__Raw data__:
╭──

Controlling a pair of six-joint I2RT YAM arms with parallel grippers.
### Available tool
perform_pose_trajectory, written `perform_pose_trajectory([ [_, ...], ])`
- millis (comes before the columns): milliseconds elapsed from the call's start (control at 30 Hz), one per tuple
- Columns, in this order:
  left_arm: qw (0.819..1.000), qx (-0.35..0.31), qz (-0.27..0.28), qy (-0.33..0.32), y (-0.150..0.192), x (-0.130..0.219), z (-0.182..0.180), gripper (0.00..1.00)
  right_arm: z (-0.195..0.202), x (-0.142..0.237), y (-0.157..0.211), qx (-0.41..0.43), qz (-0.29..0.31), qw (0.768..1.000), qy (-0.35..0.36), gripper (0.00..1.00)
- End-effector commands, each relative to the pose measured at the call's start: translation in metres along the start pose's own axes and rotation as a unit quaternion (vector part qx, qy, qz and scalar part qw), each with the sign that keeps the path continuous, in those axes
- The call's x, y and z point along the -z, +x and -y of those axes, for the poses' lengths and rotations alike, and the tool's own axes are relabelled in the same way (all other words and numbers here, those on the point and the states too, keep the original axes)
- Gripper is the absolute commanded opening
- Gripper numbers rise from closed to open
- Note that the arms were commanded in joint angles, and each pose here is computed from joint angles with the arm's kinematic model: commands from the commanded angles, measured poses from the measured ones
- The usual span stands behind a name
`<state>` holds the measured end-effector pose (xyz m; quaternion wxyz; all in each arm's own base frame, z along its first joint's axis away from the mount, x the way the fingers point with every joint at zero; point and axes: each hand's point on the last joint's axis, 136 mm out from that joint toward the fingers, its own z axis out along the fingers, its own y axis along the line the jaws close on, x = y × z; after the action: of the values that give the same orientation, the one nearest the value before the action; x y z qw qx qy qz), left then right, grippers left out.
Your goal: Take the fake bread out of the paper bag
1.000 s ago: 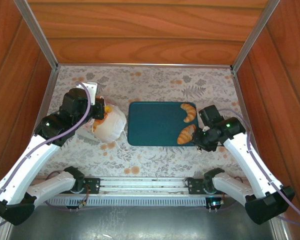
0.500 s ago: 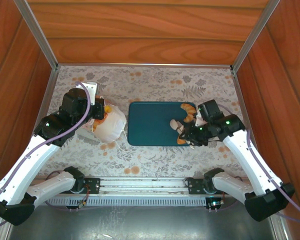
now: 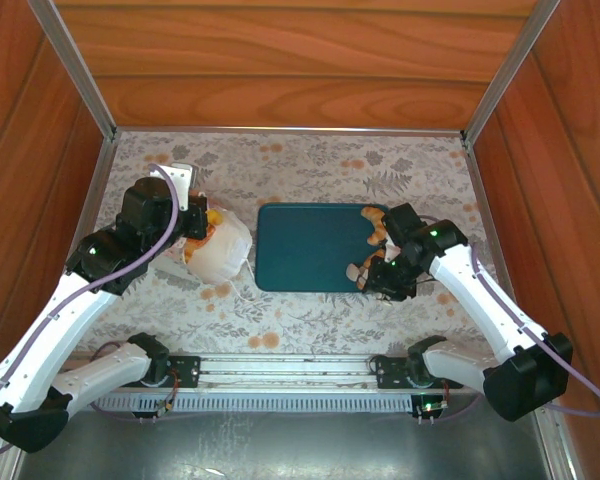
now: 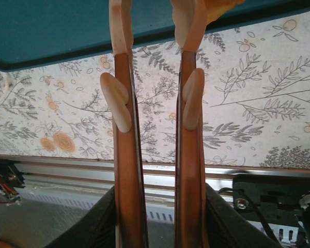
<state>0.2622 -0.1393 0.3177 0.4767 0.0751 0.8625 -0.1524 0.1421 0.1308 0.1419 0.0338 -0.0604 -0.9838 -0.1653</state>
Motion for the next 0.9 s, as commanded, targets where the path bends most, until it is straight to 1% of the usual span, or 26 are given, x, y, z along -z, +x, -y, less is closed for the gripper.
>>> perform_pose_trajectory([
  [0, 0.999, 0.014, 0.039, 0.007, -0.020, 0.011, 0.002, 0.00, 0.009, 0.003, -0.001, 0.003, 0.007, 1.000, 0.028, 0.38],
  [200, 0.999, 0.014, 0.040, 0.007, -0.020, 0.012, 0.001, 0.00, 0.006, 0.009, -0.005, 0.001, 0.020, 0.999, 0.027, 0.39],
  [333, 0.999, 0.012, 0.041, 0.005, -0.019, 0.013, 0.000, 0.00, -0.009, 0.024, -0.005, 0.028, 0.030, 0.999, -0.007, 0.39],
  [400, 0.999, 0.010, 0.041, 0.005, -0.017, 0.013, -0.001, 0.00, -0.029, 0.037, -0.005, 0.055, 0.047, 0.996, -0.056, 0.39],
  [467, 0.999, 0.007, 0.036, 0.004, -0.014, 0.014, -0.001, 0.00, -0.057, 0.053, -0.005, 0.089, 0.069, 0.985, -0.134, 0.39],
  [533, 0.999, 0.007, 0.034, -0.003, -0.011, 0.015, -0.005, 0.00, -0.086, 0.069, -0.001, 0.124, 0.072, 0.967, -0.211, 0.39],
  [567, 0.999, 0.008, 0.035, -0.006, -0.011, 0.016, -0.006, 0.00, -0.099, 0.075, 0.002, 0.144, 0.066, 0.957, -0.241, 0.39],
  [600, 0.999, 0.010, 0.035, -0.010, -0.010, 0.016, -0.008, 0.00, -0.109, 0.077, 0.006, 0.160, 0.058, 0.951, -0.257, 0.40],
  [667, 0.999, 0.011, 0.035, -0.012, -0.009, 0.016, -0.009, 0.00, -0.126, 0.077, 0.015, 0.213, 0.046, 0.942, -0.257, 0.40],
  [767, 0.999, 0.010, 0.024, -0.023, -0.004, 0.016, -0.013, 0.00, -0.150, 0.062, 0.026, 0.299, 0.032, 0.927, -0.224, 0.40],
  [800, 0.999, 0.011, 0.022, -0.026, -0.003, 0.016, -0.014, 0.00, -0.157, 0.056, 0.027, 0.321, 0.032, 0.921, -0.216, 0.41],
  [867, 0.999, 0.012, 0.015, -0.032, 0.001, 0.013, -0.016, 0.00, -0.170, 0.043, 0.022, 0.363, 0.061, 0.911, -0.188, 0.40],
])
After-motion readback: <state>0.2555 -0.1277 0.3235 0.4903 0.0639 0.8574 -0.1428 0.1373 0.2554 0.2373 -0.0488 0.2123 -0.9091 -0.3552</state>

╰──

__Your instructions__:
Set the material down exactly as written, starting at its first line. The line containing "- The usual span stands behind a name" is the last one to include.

__Exercise output__:
Controlling a pair of six-joint I2RT YAM arms with parallel grippers.
### Available tool
perform_pose_trajectory, written `perform_pose_trajectory([ [_, ...], ])`
- millis (comes before the columns): milliseconds elapsed from the call's start (control at 30 Hz), one per tuple
- Columns, in this order:
  left_arm: qw (0.819..1.000), qx (-0.35..0.31), qz (-0.27..0.28), qy (-0.33..0.32), y (-0.150..0.192), x (-0.130..0.219), z (-0.182..0.180), gripper (0.00..1.00)
  right_arm: z (-0.195..0.202), x (-0.142..0.237), y (-0.157..0.211), qx (-0.41..0.43), qz (-0.29..0.31), qw (0.768..1.000), qy (-0.35..0.36), gripper (0.00..1.00)
- End-effector commands, each relative to the pose measured at the call's start: translation in metres along the start pose's own axes and rotation as a unit quaternion (vector part qx, qy, qz and scalar part qw), each with the sign that keeps the path continuous, in those axes
- The call's x, y and z point along the -z, +x and -y of those axes, for the poses' lengths and rotations alike, and the tool's own axes are relabelled in the same way (all other words and numbers here, those on the point and the states too, keep the original axes)
- Gripper is the absolute commanded opening
- Gripper numbers rise from closed to open
- Note that the arms were commanded in joint angles, and each pose here is computed from joint angles with the arm's kinematic model: commands from the commanded angles, measured poses from the measured ones
- The usual span stands behind a name

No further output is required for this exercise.